§ **Your task**: Quote all of the data exactly as given. Skip every picture it contains.

*** Opening Source data ***

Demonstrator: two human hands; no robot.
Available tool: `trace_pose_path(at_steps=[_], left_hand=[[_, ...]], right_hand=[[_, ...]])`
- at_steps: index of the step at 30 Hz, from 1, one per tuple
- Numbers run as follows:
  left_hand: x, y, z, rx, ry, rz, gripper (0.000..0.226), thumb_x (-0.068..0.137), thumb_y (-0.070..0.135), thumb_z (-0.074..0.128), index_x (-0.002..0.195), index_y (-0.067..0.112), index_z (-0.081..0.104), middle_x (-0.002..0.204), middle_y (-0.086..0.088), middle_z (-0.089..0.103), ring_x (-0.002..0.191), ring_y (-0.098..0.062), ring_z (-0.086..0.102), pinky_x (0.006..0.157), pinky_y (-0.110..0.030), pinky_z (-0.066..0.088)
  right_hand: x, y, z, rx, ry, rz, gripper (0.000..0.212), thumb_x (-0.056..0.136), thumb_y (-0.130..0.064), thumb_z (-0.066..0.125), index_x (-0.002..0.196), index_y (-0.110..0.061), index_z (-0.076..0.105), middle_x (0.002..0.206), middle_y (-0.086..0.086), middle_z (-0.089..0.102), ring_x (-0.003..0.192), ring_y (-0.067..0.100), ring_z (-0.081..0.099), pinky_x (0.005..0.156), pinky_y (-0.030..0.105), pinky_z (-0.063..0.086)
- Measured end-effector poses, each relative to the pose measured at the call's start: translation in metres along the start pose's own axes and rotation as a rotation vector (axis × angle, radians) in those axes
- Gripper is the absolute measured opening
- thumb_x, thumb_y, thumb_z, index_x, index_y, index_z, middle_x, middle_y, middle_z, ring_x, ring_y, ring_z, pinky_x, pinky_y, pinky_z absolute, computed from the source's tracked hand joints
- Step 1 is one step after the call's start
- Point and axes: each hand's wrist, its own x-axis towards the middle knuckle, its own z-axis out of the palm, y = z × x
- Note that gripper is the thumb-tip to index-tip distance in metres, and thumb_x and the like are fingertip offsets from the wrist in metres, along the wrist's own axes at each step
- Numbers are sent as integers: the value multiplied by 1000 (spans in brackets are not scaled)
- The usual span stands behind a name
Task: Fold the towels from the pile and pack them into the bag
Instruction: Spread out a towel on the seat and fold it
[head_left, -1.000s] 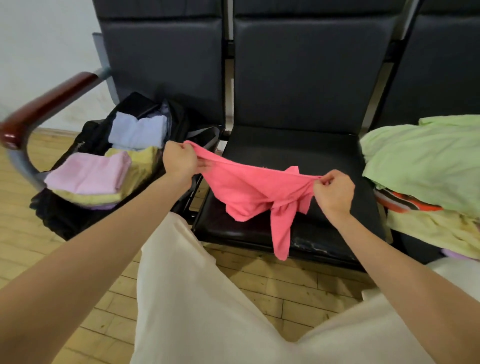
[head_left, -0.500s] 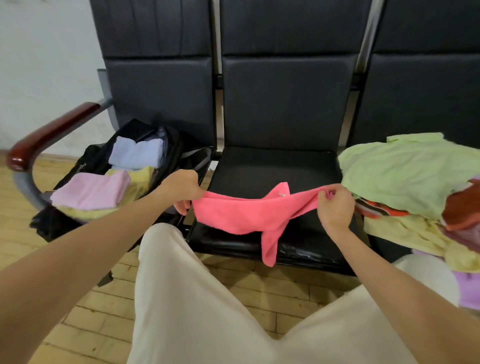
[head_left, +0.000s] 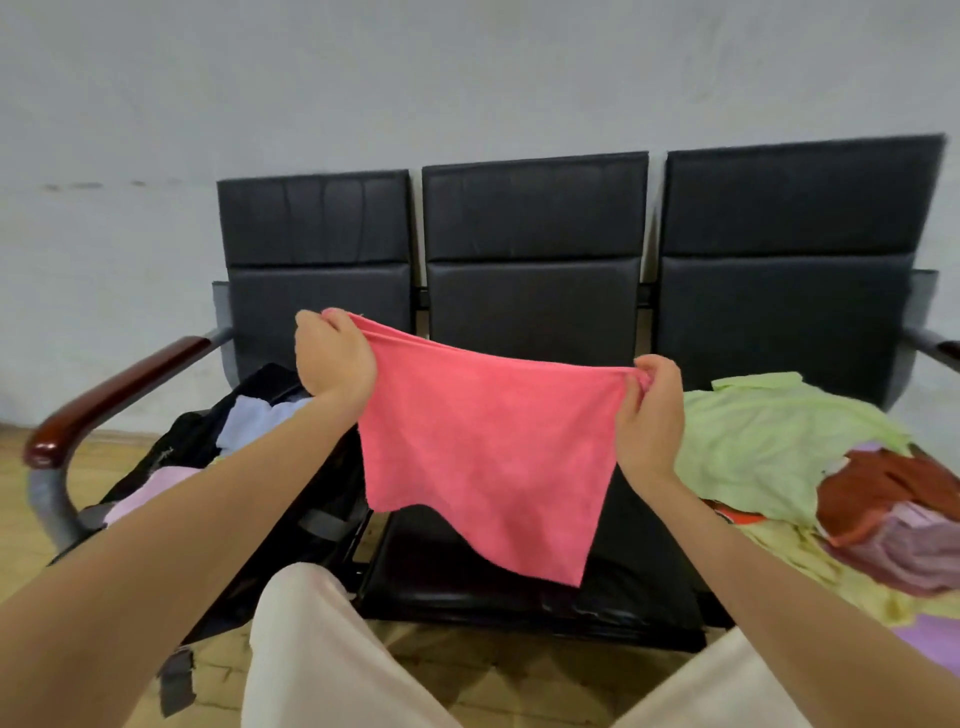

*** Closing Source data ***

§ **Answer**:
Demonstrator: two human hands; no robot.
Available tool: `trace_pose_path(at_steps=[_], left_hand=[[_, ...]], right_hand=[[_, ...]])`
- at_steps: index of the step at 30 Hz, from 1, one per tuple
- Numbers run as follows:
  left_hand: x, y, z, rx, ry, rz, gripper (0.000..0.226), thumb_x (-0.068..0.137), thumb_y (-0.070..0.135), thumb_z (-0.074..0.128), index_x (-0.002..0.195), index_y (-0.067..0.112), index_z (-0.081..0.104), middle_x (-0.002..0.204), middle_y (-0.086..0.088), middle_z (-0.089..0.103), ring_x (-0.002..0.191), ring_y (-0.098..0.062), ring_z (-0.086..0.102), pinky_x (0.006..0.157), pinky_y (-0.110..0.030), pinky_z (-0.066..0.088)
  right_hand: x, y, z, rx, ry, rz, gripper (0.000..0.212), thumb_x (-0.056..0.136), thumb_y (-0.130..0.064), thumb_z (-0.066..0.125), index_x (-0.002..0.196), index_y (-0.110..0.061), index_z (-0.076..0.105), middle_x (0.002..0.206), middle_y (-0.086..0.086), middle_z (-0.089..0.102), ring_x (-0.003..0.192), ring_y (-0.067..0.100), ring_z (-0.081..0.099), pinky_x (0.005..0.156), pinky_y (-0.030..0.105), pinky_z (-0.063..0.086)
- Measured end-effector poses, each relative to the pose measured at the call's start: translation in metres along the start pose's own axes and rotation as a rotation vector (axis × angle, radians) in those axes
- Gripper is the absolute measured opening
- thumb_x, thumb_y, thumb_z, index_x, index_y, index_z, middle_x, middle_y, middle_z, ring_x, ring_y, ring_z, pinky_x, pinky_y, pinky_z absolute, computed from the source's tracked hand joints
- Step 1 is one step after the call's start
- Point and axes: each hand's wrist, its own x-axis towards the middle knuckle, its own z-axis out of the palm, y = z × x
- Note that gripper is the thumb-tip to index-tip distance in metres, and thumb_x and the like are fingertip offsets from the wrist in metres, along the wrist's own axes at each step
- Numbers are sent as integers: the value multiplied by 1000 (spans in brackets are not scaled)
- The usual span stands behind a name
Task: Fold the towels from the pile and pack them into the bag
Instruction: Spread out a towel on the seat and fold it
[head_left, -1.000s] 
[head_left, -0.500s] 
[head_left, +0.000s] 

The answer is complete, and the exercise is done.